There is one caveat to bear in mind in regard to the role Nf1^+/– mast cells may play as they nestle into their new-found microenvironment. With respect to the role of inflammation in cancer and the recognition that mast cells are one of the inflammatory cell types involved in protumor actions (26), it should be acknowledged that neurofibromas are benign tumors, especially the dermal neurofibromas, which never progress to malignancy. It is also important to recognize that the neurofibromas that develop in the mouse models are not dermal neurofibromas, but are more like human plexiform neurofibromas. These tumors often progress to malignant peripheral nerve sheath tumors (MPNSTs); however, unlike in other tumor model systems where inflammatory cells are in excess in tumor microenvironments, there are relatively few mast cells in MPNSTs (ref. 27; H. Zhou, personal communication).

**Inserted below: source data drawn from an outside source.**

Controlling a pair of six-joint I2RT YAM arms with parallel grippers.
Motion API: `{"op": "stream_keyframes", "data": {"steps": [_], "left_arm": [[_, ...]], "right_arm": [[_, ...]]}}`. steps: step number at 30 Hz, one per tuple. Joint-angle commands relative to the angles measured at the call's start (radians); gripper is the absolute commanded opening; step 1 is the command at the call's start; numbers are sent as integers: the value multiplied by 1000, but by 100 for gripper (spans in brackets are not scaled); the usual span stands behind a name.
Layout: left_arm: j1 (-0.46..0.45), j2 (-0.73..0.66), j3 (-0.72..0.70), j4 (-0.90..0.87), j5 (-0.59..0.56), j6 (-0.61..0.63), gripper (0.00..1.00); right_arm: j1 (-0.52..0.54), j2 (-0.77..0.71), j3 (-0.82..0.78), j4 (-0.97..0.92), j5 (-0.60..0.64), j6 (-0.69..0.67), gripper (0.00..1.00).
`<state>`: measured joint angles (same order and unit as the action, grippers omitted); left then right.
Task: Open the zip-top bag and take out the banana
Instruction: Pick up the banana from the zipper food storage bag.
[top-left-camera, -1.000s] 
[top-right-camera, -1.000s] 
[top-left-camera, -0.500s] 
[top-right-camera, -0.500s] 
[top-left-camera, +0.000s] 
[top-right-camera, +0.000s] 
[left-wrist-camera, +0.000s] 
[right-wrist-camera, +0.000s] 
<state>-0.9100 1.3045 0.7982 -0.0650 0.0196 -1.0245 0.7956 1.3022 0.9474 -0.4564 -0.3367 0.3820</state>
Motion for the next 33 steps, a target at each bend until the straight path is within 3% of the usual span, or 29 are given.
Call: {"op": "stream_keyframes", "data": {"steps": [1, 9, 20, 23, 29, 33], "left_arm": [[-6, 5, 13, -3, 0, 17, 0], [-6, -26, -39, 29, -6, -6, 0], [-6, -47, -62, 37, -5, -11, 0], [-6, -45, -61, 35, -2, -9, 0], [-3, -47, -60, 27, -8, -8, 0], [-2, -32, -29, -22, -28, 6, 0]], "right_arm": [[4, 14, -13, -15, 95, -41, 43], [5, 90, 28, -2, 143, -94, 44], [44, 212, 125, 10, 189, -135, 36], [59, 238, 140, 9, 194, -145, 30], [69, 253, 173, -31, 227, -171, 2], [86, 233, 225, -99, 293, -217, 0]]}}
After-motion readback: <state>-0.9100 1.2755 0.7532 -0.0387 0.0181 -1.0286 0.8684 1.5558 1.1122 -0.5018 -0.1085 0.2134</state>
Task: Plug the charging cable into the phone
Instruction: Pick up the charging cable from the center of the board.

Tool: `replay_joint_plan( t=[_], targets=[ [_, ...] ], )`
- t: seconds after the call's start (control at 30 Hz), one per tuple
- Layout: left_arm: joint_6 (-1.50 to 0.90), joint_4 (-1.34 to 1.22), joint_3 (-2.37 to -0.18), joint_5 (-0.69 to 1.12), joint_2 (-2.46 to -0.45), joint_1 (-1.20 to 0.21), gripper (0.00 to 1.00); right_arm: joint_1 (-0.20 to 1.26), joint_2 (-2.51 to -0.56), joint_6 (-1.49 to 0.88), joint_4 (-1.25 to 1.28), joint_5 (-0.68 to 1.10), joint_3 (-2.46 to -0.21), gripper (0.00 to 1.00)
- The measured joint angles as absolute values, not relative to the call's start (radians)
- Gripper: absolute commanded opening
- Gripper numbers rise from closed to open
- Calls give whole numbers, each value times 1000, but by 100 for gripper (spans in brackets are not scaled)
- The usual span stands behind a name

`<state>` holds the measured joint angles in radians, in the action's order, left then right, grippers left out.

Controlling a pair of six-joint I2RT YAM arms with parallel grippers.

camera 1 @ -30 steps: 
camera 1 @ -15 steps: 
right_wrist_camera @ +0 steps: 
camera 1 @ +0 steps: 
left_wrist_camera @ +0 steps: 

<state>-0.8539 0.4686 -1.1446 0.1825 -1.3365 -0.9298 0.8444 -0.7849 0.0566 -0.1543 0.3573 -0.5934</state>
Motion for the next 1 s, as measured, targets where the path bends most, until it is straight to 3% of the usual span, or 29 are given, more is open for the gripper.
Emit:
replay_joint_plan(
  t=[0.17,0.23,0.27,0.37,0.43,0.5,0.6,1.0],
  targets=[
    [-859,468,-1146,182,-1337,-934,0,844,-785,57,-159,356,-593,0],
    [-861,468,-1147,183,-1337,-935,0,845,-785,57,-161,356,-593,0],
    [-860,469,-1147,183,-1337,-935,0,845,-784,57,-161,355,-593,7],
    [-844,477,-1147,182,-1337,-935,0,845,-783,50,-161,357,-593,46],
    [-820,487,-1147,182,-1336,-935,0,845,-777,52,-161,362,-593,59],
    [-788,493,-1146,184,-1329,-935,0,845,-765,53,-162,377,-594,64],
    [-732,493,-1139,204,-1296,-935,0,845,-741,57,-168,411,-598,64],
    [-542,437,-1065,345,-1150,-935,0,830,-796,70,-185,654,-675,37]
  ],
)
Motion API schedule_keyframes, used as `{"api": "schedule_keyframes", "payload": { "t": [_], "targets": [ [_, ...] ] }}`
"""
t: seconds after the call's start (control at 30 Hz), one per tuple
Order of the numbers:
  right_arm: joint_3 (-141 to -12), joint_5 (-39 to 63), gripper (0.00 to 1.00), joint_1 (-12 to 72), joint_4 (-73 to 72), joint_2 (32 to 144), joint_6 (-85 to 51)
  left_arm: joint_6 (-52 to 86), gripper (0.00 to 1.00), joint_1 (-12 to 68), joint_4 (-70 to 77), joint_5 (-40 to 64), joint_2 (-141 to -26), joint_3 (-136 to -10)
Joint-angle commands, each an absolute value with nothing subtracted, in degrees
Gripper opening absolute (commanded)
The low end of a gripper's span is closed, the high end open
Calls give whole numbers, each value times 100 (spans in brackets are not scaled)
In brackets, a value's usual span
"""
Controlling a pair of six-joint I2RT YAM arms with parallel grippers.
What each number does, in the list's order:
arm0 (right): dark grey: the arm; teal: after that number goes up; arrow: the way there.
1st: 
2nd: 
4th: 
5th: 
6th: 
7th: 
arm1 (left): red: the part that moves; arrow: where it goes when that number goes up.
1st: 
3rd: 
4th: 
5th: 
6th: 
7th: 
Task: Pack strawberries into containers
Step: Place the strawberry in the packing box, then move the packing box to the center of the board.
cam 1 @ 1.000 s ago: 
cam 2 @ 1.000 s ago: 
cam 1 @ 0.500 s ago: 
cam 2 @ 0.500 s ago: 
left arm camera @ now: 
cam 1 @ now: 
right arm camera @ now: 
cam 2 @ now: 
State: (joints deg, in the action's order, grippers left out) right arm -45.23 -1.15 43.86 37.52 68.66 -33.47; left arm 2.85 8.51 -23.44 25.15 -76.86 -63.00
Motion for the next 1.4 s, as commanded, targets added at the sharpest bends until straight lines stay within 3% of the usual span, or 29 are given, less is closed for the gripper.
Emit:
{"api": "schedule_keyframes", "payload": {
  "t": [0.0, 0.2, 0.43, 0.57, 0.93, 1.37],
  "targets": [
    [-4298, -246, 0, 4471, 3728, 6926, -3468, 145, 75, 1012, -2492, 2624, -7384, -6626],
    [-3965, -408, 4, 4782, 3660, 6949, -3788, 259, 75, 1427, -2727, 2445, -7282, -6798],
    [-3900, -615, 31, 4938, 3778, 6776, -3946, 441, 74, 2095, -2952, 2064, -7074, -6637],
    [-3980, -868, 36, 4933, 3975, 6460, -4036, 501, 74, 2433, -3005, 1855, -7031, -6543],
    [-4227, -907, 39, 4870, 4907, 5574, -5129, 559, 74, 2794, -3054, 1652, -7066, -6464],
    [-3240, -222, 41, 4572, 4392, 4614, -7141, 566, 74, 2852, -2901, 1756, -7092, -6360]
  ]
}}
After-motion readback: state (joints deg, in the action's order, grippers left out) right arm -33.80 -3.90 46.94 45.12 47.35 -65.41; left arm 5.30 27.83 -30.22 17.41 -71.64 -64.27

Is it possible that an influx of mast cells, drawn by a small cohort of malignant Nf1^–/– Schwann cells, induces fibroblasts to synthesize the plethora of extracellular matrix seen in dermal neurofibromas, which could then serve as a “glue” to corral the deviant Schwann cells? By this reasoning, only when mast cells are lost, as seen in the MPNSTs, would there be diminution of the anti-cancer effects of mast cells in maintaining the benign nature of neurofibromas. Thus, until the paracrine/autocrine paradigm is deciphered in neurofibroma formation, it behooves the NF1 research community to continue working toward the identification of mast cell signals (inducers) that specify responses from the microenvironment before implementing clinical trials using agents that inhibit mast cell migration toward the tumorigenic Schwann cell. To this end, Yang and colleagues (2) will likely make more outstanding contributions both to the NF1 research field and to the work of those who are dissecting the roles of inflammation and the microenvironment in cancer.